Omit all pictures. Quote only the lines from the one with "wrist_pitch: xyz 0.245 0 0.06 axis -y" through the end of the material below.

** Opening Data block block **

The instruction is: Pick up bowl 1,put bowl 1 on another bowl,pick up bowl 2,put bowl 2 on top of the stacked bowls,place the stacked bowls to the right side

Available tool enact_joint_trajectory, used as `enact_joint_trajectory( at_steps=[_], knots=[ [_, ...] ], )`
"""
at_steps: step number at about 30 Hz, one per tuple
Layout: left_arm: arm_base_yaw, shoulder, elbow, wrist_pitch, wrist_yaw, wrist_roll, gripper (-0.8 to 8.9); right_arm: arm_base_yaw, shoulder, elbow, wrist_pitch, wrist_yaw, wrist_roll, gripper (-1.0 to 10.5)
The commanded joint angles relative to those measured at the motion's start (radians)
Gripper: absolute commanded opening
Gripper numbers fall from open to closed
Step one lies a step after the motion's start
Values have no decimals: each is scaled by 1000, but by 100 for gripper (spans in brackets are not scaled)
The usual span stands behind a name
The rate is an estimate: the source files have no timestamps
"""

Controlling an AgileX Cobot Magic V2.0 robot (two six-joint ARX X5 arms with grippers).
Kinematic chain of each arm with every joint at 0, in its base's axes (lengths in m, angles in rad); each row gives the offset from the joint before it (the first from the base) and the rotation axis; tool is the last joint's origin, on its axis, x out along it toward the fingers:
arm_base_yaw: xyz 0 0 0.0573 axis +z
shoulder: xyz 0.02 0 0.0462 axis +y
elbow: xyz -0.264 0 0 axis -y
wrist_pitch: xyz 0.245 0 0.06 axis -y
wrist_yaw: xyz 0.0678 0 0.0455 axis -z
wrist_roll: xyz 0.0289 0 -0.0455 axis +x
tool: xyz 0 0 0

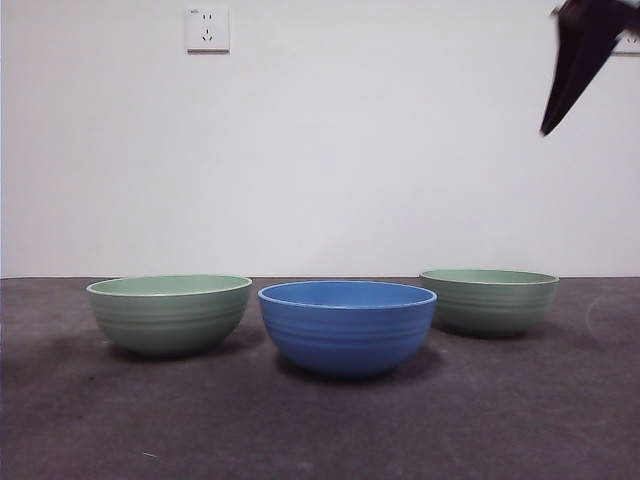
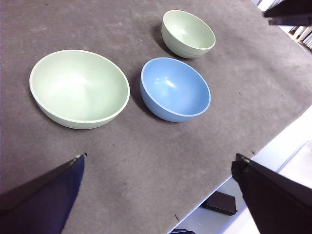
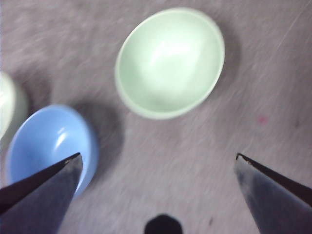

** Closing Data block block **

> _Result of the task_:
wrist_pitch: xyz 0.245 0 0.06 axis -y
wrist_yaw: xyz 0.0678 0 0.0455 axis -z
wrist_roll: xyz 0.0289 0 -0.0455 axis +x
tool: xyz 0 0 0

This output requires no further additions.